§ Assigned task
Look below for the line containing "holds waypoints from"; from there through the line containing "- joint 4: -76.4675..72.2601", both lines included, please set down each line exactly and nothing else.

§ Given records
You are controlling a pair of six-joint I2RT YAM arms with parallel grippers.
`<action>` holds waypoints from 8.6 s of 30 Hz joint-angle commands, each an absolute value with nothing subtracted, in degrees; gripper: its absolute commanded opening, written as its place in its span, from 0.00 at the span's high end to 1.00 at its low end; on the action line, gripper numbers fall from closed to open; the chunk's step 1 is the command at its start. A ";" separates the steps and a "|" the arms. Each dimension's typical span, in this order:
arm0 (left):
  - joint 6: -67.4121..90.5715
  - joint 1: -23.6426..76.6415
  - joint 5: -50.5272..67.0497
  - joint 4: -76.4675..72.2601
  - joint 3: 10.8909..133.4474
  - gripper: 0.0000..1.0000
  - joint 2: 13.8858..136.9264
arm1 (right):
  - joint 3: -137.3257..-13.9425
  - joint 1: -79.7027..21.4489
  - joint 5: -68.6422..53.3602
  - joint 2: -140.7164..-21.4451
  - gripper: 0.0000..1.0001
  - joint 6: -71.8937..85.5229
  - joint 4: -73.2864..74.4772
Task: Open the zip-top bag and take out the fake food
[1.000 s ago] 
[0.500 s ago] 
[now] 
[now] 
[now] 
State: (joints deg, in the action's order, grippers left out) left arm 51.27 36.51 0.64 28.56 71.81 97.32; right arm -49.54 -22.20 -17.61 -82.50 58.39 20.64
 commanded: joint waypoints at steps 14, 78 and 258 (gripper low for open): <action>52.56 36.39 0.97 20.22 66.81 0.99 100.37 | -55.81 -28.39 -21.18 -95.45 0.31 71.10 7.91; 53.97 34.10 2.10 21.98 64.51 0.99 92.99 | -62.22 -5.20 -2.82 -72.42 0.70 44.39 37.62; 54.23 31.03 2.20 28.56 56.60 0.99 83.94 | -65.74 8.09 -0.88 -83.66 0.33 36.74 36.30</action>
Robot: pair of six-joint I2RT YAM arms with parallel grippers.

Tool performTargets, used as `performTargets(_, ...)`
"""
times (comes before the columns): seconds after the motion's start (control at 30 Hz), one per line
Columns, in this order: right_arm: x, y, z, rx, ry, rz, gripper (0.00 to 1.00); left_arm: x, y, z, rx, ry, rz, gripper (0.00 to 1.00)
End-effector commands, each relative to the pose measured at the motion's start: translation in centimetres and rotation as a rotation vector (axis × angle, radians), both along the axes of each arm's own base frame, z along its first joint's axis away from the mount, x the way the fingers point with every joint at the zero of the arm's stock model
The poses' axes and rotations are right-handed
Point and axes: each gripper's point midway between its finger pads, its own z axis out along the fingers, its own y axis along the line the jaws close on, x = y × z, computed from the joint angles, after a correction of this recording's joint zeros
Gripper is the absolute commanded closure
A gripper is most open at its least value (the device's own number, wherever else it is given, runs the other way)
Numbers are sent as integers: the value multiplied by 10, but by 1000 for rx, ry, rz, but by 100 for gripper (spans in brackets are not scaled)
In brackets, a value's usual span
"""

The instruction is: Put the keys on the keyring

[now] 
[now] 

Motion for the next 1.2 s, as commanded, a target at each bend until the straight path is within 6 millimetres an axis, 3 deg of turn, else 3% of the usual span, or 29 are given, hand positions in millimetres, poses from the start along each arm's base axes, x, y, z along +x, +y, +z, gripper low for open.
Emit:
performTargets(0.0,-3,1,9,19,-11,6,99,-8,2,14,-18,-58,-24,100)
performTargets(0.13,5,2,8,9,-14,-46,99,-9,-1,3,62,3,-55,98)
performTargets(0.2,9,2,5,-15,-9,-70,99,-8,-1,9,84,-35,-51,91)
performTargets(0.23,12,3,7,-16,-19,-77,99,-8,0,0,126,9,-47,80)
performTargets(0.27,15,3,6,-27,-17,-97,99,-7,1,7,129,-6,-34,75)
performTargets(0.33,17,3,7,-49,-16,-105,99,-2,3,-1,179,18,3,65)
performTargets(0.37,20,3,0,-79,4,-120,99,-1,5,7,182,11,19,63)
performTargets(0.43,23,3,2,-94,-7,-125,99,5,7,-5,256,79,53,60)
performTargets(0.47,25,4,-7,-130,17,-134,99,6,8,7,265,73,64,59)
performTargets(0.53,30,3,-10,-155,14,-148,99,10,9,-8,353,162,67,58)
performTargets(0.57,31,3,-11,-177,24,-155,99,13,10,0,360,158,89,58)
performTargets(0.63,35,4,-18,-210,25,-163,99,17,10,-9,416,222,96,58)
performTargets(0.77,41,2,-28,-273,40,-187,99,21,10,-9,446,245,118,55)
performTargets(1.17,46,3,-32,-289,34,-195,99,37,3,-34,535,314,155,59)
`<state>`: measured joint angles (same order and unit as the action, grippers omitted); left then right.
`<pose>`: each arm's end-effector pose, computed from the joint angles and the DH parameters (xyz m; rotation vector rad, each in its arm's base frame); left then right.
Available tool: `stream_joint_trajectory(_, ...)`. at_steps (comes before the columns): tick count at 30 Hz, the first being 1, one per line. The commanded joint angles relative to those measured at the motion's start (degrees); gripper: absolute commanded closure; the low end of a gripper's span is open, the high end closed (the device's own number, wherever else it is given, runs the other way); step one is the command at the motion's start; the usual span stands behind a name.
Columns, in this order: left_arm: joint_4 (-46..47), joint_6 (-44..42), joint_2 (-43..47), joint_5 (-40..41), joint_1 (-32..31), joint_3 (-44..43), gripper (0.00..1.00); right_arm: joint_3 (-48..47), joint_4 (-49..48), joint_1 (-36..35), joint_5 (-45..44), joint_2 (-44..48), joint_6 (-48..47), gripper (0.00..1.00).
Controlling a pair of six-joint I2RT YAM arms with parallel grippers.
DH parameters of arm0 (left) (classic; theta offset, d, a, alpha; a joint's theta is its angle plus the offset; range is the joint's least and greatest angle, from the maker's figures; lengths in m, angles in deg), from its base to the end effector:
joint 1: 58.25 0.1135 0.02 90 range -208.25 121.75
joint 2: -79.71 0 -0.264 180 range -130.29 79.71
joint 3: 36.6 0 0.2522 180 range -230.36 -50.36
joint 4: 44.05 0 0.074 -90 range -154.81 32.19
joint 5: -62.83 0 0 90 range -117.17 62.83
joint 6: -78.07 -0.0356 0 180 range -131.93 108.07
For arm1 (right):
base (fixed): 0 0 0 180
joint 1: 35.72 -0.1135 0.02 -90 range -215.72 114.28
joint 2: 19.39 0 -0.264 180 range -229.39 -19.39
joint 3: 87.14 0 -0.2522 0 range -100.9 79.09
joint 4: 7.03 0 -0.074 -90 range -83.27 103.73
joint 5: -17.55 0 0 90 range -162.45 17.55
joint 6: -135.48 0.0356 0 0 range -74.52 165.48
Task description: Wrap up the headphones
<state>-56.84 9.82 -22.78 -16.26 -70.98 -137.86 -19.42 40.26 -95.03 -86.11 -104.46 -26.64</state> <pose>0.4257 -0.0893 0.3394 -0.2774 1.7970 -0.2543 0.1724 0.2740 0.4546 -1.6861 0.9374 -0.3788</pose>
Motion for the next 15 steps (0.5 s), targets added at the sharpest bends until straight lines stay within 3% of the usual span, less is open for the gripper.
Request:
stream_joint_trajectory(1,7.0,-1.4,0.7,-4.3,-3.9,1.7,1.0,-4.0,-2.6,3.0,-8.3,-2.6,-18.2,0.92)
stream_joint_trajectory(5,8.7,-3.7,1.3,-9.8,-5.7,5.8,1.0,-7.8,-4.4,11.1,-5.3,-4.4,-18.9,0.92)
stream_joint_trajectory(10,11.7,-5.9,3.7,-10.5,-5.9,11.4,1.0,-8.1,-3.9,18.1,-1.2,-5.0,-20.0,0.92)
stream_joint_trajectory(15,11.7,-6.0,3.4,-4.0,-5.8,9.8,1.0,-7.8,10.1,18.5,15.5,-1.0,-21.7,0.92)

§ Task result
`<action>` holds waypoints from 8.6 s of 30 Hz joint-angle commands, each an absolute value with nothing subtracted, in degrees; gripper: its absolute commanded opening, written as its place in its span, from 0.00 at the span's high end to 1.00 at its low end; on the action line, gripper numbers fall from closed to open; the chunk's step 1 is the command at its start. A ";" separates the steps and a "|" the arms. Each dimension's typical span, in this order:
arm0 (left):
  - joint 6: -67.4121..90.5715
  - joint 1: -23.6426..76.6415
  - joint 5: -50.5272..67.0497
  - joint 4: -76.4675..72.2601

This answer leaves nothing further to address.